Constructor Customization

Records support a specialized compact constructor. This constructor omits the parameter list and is primarily used for validation or normalization before the canonical constructor implicitly assigns the parameters to the fields.
public record User(String username, int age) {
    
    // Compact constructor
    public User {
        if (age < 0) {
            throw new IllegalArgumentException("Age cannot be negative");
        }
        if (username != null) {
            username = username.trim(); // Normalization
        }
        // The compiler implicitly inserts:
        // this.username = username;
        // this.age = age;
    }
}
You can also declare overloaded constructors, provided they ultimately delegate to the canonical constructor using this(...).
public record User(String username, int age) {
    // Overloaded constructor delegating to the canonical constructor
    public User(String username) {
        this(username, 0); 
    }
}

Technical Constraints and Characteristics

Because records are designed with strict semantics regarding immutability and state transparency, they are subject to specific language constraints:
  • Inheritance: All records implicitly extend java.lang.Record. Because Java does not support multiple class inheritance, a record cannot extend any other class.
  • Subclassing: Records are implicitly final. They cannot be declared abstract, and no class can extend a record.
  • Interfaces: Records can implement multiple interfaces.
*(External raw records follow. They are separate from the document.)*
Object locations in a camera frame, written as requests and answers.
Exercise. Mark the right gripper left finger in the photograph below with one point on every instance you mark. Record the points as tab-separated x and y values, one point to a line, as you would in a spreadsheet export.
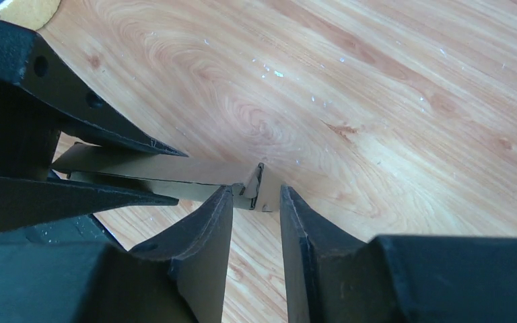
179	275

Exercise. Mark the cardboard box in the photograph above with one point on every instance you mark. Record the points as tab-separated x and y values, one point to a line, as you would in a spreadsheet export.
255	187

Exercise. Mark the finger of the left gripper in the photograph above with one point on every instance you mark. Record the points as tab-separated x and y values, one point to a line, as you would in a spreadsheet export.
25	203
33	72

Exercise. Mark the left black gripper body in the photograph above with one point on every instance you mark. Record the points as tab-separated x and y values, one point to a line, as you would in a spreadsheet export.
28	135

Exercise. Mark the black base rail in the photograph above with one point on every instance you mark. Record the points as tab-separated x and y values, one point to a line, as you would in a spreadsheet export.
86	228

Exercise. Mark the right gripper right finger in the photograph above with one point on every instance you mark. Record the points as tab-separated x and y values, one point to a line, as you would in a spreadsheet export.
331	276
The generated methods or custom methods within the record body fulfill the interface contracts.
  • Instance Fields: A record cannot declare any instance fields outside of the components defined in the record header.
  • Static Members: Records can declare static fields, static initializers, and static methods.
  • Instance Methods: You can declare custom instance methods within the record body, or override the implicitly generated methods (like toString() or the accessors), provided the overrides do not compromise the immutable semantics of the record.
  • Serialization: Records serialize and deserialize differently than standard classes. They bypass writeObject, readObject, and default serialization mechanisms, relying exclusively on the canonical constructor to reconstruct the object, making them inherently safer against deserialization attacks.